Owner Reunited With Goats Lost in Sand Fire Evacuation

Christina Pease thought her three goats might have been killed in the Sand fire

A homeowner who had just minutes to evacuate before a fast-moving brush fire north of Los Angeles burned her home received a heartwarming surprise.

Christina Pease thought her three goats might have been killed in the Sand fire, which scorched 64 square miles after it broke out July 22 near Sand Canyon Road along the northbound Antelope Valley Freeway. The fire destroyed 18 homes as it burned quickly through neighborhoods, including Pease's, expanding at a rate of about 10,000 acres per day at one point.

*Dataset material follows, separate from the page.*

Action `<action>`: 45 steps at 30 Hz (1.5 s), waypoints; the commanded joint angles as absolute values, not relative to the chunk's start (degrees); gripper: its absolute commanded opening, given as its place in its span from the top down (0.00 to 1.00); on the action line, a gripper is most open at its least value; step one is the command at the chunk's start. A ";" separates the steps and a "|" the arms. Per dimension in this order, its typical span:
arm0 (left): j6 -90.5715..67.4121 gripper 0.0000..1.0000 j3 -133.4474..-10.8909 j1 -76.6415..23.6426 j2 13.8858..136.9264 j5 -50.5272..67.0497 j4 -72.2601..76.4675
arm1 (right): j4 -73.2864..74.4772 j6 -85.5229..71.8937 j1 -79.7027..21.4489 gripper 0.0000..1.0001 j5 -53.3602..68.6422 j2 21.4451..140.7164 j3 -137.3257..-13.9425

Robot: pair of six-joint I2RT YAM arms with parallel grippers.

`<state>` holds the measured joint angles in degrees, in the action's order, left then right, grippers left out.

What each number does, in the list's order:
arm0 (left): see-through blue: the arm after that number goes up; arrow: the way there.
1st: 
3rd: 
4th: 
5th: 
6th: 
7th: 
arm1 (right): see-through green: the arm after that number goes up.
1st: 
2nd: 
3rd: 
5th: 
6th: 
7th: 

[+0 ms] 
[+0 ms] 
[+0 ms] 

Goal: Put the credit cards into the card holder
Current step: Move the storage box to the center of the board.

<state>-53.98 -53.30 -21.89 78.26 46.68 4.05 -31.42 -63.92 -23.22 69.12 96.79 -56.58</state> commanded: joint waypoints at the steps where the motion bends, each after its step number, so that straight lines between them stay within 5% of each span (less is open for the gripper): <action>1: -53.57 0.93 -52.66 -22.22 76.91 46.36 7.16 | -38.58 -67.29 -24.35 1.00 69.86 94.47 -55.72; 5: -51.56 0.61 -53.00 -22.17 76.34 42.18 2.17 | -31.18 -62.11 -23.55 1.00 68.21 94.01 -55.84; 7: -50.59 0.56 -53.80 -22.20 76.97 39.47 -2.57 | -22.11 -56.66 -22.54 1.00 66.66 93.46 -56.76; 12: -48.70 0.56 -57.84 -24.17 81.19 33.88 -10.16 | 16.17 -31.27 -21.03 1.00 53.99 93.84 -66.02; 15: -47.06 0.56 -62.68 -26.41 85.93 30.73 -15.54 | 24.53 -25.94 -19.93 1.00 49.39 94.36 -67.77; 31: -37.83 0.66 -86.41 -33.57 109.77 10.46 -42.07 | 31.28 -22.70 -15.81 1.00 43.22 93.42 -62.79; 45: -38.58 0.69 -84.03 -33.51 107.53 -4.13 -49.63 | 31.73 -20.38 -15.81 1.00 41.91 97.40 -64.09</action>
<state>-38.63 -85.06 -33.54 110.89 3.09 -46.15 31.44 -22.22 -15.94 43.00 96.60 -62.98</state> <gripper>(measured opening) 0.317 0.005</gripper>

As the fire spread, an animal control officer from the Castaic Animal Care Center was helping with evacuations on Oak Springs Canyon Road when he saw three goats in the yard of a home. The officer corralled the goats and brought them to the care center, one of several locations used to shelter hundreds of evacuated animals during the wildfire.

The goats, who were not injured, stayed at the center and officers searched the neighborhood after the worst of the fire passed to find the owner. A neighbor provided officers with the owners' names, allowing officials to reunite the goats with Pease. 

The care center also agreed to care for the goats while the family looks for a new place to live.

"It looks like a bomb went off," Pease told NBC4 radio partner KPCC. "It looks like hell. Armageddon. I don't know. The apocalypse. It's beyond words. I have no words to describe it."

An estimated 20,000 people were evaucuated during the Sand fire. 

The blaze was fueled by triple-digit temperatures along with gusty winds and vegetation left dry by the region's five-year drought. Officials said some areas affected had not burned in decades, leaving terrain covered with dry chaparral.

The fire was 100 percent contained Wednesday.